**ACTION ITEM:** Find "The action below" in the material below, then copy that line and every subsequent line to the end, exactly.
▼
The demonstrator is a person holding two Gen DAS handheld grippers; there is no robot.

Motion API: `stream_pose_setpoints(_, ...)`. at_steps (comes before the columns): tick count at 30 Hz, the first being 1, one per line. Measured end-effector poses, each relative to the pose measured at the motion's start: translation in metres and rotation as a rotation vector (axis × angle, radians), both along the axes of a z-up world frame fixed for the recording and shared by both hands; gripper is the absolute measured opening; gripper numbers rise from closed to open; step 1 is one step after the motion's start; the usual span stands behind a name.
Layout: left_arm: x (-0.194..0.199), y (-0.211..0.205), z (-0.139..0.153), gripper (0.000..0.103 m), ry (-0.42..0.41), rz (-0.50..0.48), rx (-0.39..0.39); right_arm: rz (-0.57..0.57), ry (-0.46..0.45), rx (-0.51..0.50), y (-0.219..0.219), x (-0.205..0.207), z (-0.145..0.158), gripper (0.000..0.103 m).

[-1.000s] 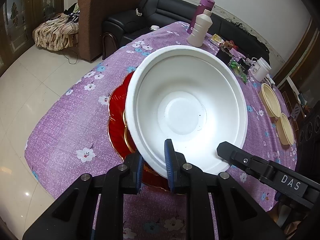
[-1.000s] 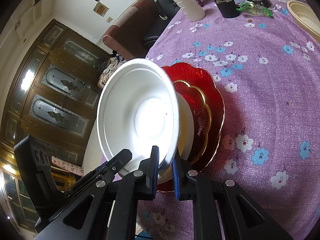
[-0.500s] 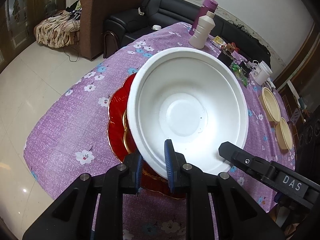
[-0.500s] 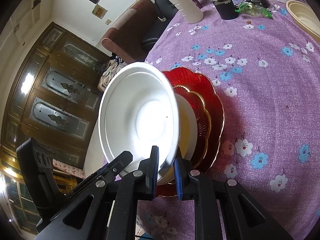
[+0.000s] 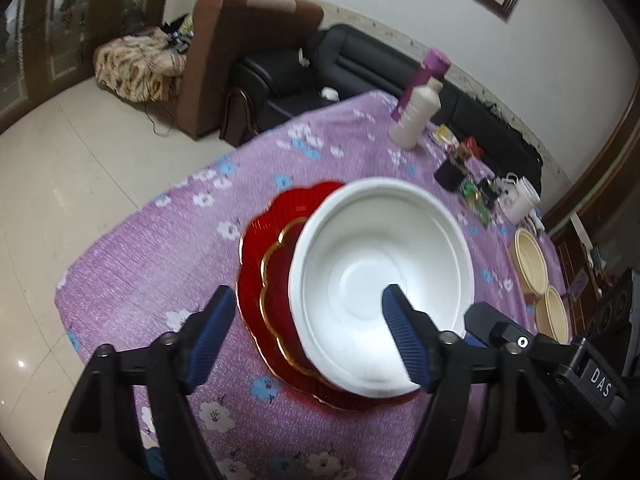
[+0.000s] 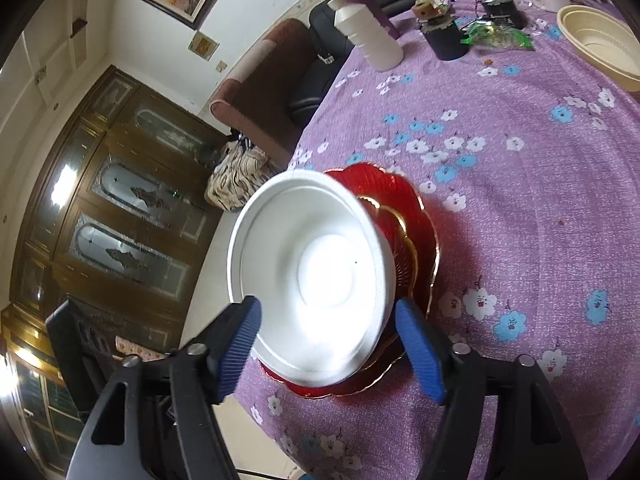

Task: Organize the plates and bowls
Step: 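Open both grippers and release the second white bowl, then move both grippers to a beige plastic bowl's rim and close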

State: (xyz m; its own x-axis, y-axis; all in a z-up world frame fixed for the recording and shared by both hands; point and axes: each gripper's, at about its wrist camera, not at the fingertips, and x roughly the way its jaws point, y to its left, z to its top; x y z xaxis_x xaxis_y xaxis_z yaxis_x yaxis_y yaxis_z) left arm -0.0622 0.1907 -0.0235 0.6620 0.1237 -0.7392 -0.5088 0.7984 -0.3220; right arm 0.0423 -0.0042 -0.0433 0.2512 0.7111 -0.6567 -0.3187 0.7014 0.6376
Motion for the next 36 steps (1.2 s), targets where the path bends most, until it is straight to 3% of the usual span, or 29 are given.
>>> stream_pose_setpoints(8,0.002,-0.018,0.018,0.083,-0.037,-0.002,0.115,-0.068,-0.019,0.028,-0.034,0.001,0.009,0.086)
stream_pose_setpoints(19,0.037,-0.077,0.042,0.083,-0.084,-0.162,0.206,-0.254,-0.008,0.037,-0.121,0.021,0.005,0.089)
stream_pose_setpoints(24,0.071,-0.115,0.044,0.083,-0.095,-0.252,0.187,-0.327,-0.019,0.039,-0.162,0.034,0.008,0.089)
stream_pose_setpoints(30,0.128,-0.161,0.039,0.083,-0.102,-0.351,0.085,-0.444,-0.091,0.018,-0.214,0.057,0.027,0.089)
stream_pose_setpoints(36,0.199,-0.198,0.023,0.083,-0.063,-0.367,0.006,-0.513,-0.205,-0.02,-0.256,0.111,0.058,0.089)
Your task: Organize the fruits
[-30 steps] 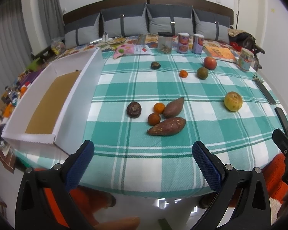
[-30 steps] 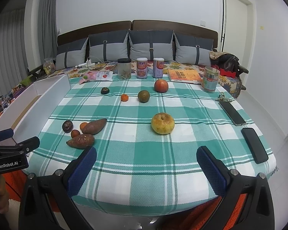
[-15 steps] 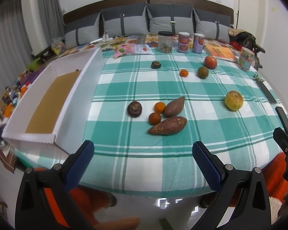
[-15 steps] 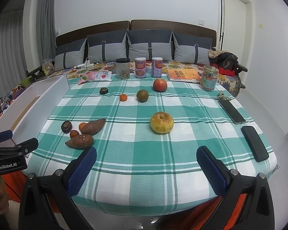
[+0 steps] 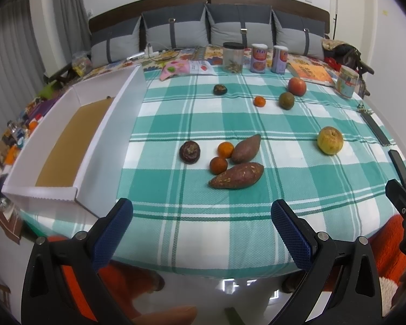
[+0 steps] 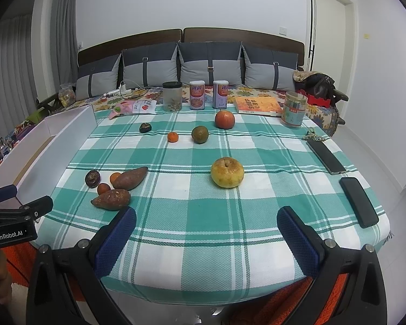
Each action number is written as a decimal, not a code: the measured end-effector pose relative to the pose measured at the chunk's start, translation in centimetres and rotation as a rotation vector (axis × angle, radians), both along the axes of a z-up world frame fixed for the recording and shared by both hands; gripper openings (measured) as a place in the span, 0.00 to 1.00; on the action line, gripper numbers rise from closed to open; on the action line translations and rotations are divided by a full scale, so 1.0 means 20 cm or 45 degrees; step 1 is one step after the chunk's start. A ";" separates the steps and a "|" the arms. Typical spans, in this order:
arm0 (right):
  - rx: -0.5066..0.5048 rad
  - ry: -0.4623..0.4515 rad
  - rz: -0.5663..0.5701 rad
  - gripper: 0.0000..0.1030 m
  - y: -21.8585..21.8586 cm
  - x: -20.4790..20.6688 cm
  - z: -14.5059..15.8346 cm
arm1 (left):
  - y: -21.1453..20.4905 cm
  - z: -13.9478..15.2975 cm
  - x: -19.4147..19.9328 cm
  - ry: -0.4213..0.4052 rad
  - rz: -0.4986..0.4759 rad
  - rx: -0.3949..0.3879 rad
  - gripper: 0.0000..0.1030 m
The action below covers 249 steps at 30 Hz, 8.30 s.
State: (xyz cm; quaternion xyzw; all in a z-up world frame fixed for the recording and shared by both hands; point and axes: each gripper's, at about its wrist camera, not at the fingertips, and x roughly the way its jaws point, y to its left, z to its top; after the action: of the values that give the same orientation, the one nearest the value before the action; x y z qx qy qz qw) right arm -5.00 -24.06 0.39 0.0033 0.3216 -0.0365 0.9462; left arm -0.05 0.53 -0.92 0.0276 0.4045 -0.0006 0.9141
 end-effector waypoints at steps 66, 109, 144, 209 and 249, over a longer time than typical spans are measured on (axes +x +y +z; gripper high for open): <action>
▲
**FINISHED TASK:**
The action below covers 249 steps at 30 Hz, 8.30 s.
State: (xyz cm; quaternion xyzw; all in a z-up world frame fixed for the recording and shared by both hands; point and axes: each gripper's, at about its wrist camera, not at the fingertips, and x roughly the way its jaws point, y to its left, z to its top; after the action: of the values that give the same orientation, the one nearest the value before the action; x y z qx qy qz qw) right arm -5.00 -24.06 0.39 0.0033 0.3216 -0.0365 0.9462; left arm -0.05 0.53 -0.92 0.0276 0.4045 -0.0006 0.9141
 end-effector waypoints at steps 66, 109, 144, 209 and 249, over a longer time than typical spans are measured on (axes +x +y +z; gripper high for open): <action>

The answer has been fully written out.